**WHAT YOU ARE ASKED TO DO**
Pictures aside, reproduce exactly each line from the one holding "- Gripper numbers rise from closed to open" through the last line of the material, both ends included.

■ ■ ■ ■ ■ ■ ■

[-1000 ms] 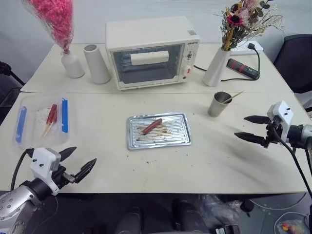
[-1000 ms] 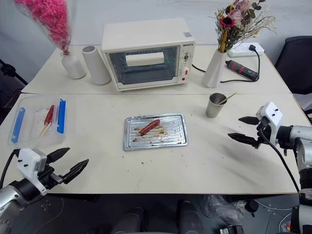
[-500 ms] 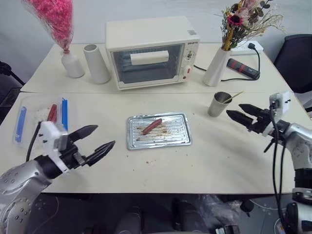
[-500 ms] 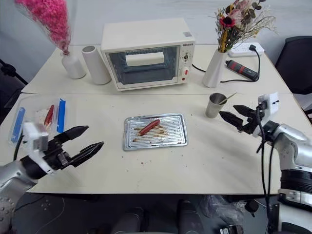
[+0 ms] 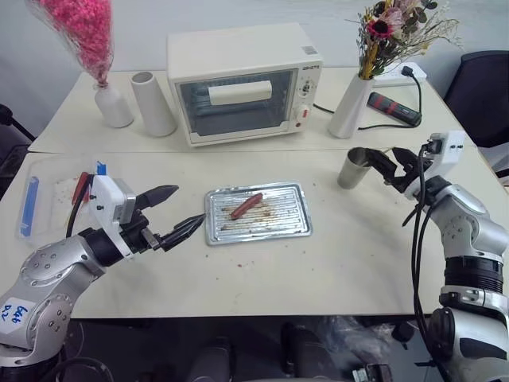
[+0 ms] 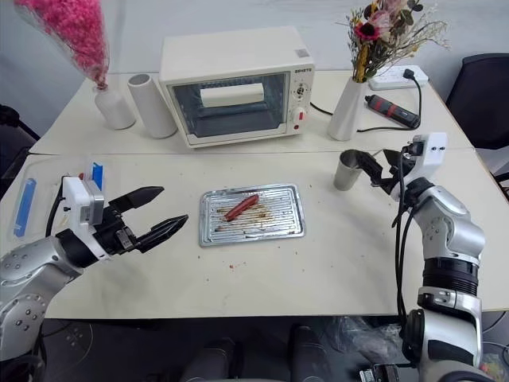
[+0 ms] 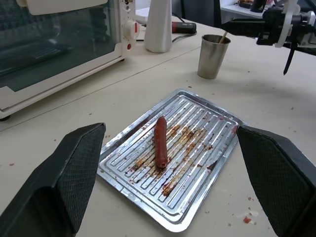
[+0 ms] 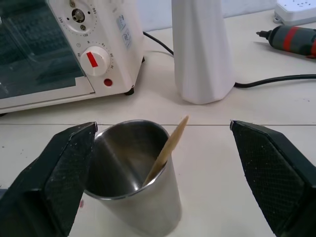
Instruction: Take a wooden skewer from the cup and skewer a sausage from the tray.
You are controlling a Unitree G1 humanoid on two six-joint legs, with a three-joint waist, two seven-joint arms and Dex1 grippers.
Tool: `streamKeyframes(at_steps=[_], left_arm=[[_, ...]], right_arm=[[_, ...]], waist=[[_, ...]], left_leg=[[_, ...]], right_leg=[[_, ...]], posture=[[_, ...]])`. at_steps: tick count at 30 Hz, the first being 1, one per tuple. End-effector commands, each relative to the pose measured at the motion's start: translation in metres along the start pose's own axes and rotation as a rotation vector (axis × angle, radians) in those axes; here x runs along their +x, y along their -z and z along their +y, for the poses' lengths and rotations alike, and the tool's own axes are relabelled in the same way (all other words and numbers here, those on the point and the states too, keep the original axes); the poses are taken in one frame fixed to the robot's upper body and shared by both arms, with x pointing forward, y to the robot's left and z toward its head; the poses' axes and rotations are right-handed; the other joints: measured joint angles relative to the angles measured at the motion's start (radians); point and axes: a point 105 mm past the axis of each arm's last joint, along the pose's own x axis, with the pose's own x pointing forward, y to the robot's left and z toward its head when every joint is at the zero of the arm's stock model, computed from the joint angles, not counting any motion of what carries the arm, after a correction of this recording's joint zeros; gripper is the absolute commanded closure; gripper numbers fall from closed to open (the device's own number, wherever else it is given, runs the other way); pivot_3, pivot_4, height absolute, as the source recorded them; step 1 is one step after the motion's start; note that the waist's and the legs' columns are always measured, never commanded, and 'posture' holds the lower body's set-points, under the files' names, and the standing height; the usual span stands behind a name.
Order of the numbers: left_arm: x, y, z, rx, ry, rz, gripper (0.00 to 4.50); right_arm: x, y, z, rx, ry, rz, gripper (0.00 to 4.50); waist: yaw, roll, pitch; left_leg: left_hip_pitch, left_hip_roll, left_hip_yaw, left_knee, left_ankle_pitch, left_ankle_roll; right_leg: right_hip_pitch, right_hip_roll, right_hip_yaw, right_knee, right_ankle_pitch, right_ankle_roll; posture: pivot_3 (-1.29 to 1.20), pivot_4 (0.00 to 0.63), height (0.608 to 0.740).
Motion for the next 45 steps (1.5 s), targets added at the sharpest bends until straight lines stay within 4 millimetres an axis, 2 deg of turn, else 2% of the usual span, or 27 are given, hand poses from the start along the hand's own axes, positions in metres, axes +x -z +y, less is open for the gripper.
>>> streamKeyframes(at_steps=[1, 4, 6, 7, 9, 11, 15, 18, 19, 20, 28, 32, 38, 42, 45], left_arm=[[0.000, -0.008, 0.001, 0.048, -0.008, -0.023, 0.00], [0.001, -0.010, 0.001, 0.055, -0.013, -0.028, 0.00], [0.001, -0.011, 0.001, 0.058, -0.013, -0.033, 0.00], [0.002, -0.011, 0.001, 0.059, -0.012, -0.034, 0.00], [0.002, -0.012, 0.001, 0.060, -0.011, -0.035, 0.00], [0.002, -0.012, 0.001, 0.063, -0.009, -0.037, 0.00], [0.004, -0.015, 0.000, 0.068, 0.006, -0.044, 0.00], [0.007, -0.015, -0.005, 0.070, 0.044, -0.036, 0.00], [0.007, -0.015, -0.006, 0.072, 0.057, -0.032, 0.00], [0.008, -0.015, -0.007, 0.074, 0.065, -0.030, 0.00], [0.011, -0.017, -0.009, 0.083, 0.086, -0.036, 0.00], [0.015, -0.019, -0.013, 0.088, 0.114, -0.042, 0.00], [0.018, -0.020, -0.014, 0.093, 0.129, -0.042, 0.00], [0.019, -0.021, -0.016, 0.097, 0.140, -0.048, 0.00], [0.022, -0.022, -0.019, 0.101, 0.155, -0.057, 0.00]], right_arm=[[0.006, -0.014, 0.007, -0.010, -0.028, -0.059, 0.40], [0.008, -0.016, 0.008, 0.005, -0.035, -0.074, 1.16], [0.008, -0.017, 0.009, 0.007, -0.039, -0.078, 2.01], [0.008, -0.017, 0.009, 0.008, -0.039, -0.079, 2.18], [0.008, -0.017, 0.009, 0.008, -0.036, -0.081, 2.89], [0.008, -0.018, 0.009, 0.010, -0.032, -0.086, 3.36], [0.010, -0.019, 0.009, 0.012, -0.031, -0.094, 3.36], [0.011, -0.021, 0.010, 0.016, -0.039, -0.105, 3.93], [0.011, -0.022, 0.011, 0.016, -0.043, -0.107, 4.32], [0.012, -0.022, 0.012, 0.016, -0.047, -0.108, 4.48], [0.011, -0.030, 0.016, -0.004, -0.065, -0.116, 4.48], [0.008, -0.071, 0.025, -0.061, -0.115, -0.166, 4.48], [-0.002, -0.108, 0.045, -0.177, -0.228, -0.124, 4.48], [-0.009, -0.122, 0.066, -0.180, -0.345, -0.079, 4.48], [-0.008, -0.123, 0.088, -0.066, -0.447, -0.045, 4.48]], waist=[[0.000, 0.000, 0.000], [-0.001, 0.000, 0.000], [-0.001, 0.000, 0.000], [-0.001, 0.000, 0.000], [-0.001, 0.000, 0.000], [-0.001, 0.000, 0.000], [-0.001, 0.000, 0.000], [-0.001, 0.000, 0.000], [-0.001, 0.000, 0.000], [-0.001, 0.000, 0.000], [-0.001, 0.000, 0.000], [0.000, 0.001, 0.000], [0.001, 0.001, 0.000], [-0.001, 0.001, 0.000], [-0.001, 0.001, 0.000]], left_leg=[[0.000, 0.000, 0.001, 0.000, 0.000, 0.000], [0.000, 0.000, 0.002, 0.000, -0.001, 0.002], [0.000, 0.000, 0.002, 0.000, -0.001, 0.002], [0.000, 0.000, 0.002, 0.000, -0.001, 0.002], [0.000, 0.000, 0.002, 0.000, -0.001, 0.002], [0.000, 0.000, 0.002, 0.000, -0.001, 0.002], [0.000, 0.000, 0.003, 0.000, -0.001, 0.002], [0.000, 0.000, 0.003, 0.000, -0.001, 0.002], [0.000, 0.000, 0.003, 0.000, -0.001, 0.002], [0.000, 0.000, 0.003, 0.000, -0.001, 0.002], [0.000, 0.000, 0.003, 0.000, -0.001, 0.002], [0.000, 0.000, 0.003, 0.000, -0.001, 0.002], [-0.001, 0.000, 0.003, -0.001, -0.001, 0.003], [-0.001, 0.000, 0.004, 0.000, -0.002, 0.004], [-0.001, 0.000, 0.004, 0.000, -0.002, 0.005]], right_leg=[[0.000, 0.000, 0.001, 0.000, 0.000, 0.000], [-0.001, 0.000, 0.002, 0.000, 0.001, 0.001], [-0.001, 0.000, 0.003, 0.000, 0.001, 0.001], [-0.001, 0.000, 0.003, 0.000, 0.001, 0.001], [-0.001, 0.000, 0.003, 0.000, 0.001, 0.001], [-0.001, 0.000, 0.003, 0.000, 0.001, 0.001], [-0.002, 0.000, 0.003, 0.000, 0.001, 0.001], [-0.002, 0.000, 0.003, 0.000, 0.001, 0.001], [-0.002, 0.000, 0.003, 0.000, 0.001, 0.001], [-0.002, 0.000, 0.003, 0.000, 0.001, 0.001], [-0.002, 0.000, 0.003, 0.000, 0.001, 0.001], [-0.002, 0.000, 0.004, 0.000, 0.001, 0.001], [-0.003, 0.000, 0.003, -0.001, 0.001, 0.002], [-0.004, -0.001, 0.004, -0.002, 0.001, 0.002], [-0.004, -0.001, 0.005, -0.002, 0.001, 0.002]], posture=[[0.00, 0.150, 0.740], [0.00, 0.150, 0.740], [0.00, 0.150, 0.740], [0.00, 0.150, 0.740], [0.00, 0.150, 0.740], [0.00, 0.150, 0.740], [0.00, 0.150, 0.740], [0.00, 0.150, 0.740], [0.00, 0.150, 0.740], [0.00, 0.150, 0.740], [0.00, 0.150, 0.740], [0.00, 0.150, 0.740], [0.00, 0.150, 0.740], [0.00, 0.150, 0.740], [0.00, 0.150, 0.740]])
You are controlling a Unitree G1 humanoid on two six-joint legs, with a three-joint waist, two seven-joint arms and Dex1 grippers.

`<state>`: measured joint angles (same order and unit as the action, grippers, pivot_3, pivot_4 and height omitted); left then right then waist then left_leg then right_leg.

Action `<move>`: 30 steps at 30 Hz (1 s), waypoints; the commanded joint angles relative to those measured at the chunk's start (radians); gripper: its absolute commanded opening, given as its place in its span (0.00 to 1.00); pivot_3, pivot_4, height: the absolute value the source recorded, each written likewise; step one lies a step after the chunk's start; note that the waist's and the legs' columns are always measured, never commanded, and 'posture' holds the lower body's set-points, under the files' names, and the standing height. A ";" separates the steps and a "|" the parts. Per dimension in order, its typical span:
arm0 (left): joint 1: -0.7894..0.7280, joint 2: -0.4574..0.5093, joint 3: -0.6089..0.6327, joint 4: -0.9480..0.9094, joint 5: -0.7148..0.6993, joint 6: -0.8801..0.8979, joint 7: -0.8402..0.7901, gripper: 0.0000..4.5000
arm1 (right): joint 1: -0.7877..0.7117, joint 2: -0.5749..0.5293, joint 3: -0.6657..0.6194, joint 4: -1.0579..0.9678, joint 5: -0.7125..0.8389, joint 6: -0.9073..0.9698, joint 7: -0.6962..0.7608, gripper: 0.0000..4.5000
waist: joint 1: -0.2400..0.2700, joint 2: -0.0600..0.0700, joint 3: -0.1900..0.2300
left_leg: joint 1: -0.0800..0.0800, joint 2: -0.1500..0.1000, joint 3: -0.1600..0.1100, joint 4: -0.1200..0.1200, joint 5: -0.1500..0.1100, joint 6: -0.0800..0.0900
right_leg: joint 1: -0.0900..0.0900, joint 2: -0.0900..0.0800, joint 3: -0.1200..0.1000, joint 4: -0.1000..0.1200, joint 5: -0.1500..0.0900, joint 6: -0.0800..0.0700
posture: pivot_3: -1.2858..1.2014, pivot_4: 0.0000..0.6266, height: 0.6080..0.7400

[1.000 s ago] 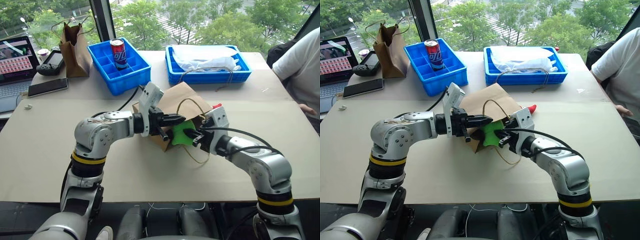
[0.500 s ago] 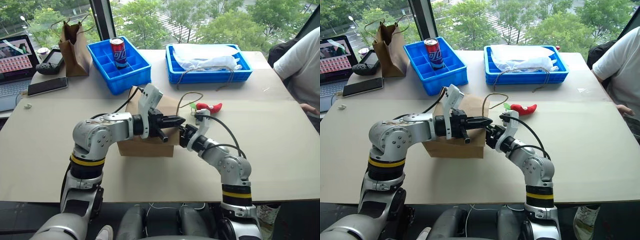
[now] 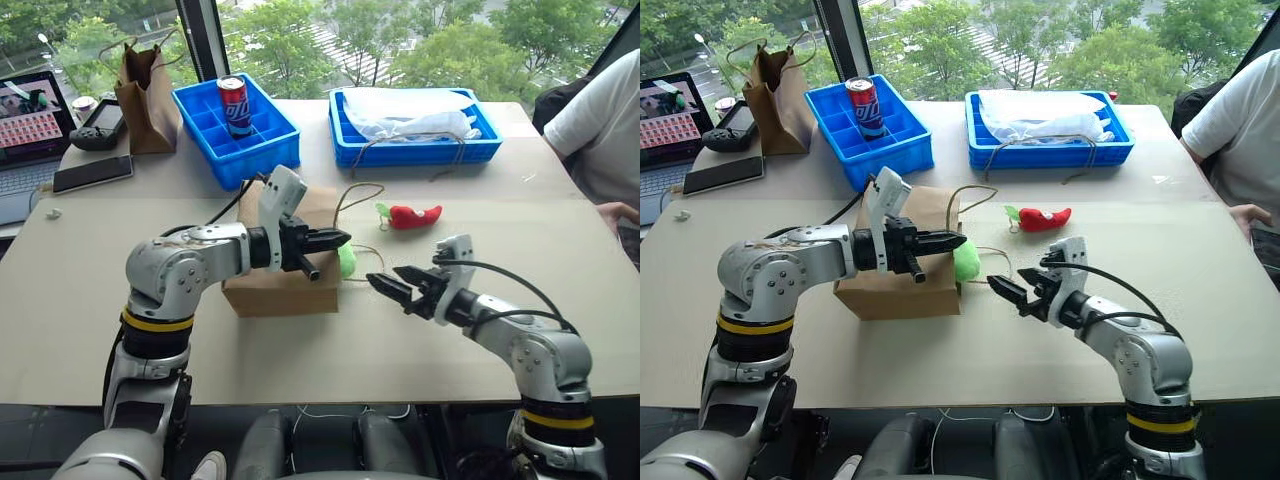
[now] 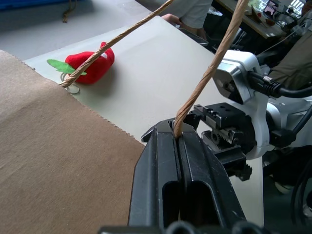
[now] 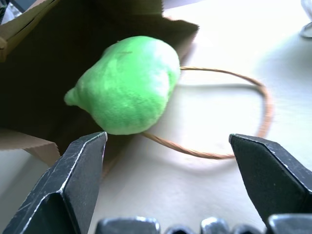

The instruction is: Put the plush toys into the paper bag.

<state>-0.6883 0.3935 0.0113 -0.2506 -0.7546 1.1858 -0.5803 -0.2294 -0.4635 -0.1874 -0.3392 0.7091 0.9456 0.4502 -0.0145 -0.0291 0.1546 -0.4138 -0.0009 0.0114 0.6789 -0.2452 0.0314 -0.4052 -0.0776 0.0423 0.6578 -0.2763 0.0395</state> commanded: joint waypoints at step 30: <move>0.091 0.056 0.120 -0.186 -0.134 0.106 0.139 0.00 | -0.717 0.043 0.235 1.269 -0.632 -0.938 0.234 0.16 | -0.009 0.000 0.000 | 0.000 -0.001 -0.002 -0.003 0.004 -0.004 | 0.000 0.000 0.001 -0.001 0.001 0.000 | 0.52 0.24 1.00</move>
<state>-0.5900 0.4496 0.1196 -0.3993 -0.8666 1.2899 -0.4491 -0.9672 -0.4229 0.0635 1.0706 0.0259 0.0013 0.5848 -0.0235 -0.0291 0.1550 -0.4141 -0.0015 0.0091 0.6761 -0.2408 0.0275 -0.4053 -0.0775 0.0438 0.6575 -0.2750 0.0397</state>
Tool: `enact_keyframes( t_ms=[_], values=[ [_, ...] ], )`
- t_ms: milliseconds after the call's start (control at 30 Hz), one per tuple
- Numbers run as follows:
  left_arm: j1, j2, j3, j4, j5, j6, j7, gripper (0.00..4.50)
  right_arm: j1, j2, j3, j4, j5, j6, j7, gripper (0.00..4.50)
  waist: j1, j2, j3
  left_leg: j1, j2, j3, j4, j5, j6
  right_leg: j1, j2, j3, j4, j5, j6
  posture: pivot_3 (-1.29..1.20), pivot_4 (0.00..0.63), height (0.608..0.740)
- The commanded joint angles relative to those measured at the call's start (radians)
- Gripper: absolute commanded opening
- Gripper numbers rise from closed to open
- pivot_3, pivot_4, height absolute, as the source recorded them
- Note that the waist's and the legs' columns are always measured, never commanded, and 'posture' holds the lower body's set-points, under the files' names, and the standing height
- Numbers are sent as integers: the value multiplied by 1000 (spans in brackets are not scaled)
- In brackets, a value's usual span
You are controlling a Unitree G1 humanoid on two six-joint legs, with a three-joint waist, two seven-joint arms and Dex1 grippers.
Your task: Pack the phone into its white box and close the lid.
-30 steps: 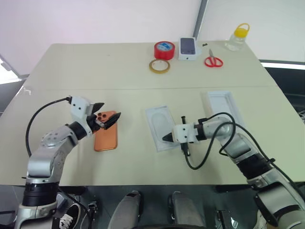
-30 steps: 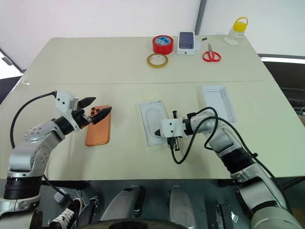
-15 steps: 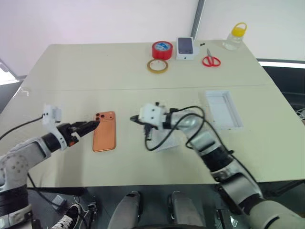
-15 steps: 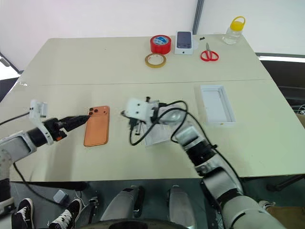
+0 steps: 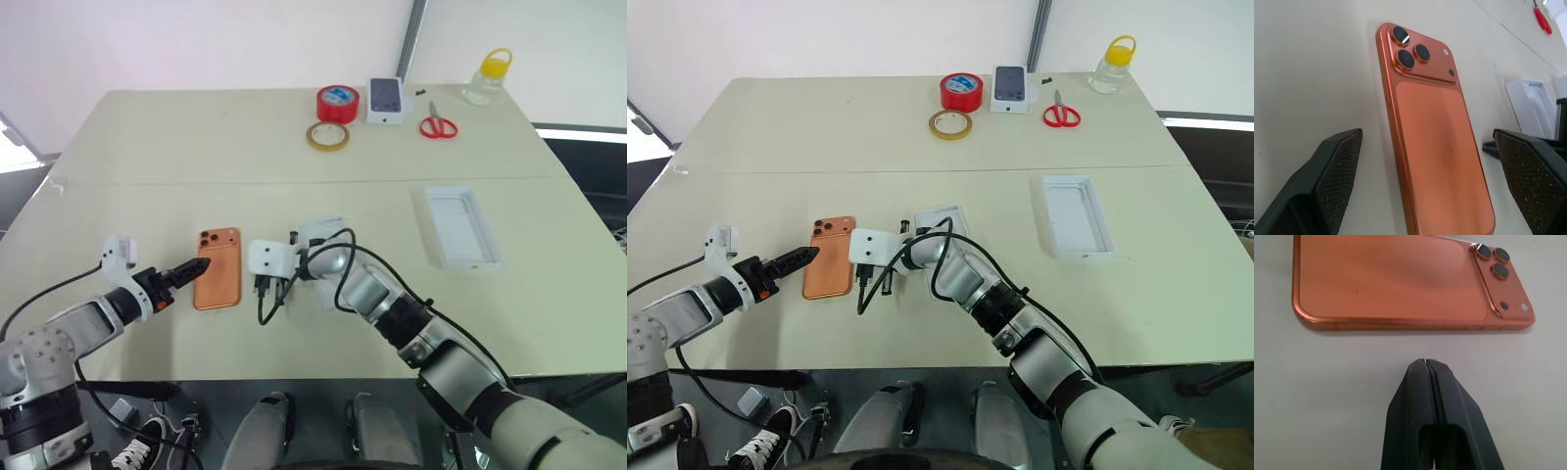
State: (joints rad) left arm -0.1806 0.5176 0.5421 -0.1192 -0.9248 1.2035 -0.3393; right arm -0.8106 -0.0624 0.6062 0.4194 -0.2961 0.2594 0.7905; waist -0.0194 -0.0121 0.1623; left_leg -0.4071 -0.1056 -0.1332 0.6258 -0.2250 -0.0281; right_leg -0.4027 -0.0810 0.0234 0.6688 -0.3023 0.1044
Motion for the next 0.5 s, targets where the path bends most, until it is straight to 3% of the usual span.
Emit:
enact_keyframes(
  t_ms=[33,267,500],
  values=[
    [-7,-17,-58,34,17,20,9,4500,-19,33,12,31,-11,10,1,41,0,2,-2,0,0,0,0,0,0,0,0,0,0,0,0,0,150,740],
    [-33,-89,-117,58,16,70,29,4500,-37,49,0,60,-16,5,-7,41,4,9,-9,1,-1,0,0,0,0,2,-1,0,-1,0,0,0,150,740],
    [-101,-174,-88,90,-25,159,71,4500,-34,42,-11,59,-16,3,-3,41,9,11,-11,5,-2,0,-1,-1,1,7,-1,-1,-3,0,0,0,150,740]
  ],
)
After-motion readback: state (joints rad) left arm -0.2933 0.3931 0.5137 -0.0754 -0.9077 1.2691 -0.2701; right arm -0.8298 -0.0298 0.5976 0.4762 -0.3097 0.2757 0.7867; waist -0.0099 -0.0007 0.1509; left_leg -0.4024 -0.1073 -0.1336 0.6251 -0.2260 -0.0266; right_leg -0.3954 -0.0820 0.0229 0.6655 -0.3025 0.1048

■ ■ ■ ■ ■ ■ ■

**SOLUTION TO THIS PROBLEM**
- Gripper numbers rise from closed to open
- pivot_3, pivot_4, height absolute, as the source recorded them
- Note that the waist's and the legs' columns are always measured, never commanded, and 'posture' holds the lower body's set-points, under the files' names, and the standing height
- Numbers are sent as integers: the value multiplied by 1000 (spans in brackets are not scaled)
- In brackets, a value's usual span
You are controlling a Unitree G1 humanoid on two six-joint legs, with a three-joint waist, two seven-joint arms and Dex1 grippers.
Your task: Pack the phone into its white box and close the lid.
-30 steps: 
-30 steps: 
-15 steps: 
-15 steps: 
+0 steps: 
State: (joints rad) left arm -0.1806 0.5176 0.5421 -0.1192 -0.9248 1.2035 -0.3393; right arm -0.8106 -0.0624 0.6062 0.4194 -0.2961 0.2594 0.7905; waist -0.0194 -0.0121 0.1623; left_leg -0.4071 -0.1056 -0.1332 0.6258 -0.2250 -0.0281; right_leg -0.4027 -0.0810 0.0234 0.6688 -0.3023 0.1044
Motion for the next 0.5 s, targets where the path bends most, until it is straight to 3% of the usual span.
Emit:
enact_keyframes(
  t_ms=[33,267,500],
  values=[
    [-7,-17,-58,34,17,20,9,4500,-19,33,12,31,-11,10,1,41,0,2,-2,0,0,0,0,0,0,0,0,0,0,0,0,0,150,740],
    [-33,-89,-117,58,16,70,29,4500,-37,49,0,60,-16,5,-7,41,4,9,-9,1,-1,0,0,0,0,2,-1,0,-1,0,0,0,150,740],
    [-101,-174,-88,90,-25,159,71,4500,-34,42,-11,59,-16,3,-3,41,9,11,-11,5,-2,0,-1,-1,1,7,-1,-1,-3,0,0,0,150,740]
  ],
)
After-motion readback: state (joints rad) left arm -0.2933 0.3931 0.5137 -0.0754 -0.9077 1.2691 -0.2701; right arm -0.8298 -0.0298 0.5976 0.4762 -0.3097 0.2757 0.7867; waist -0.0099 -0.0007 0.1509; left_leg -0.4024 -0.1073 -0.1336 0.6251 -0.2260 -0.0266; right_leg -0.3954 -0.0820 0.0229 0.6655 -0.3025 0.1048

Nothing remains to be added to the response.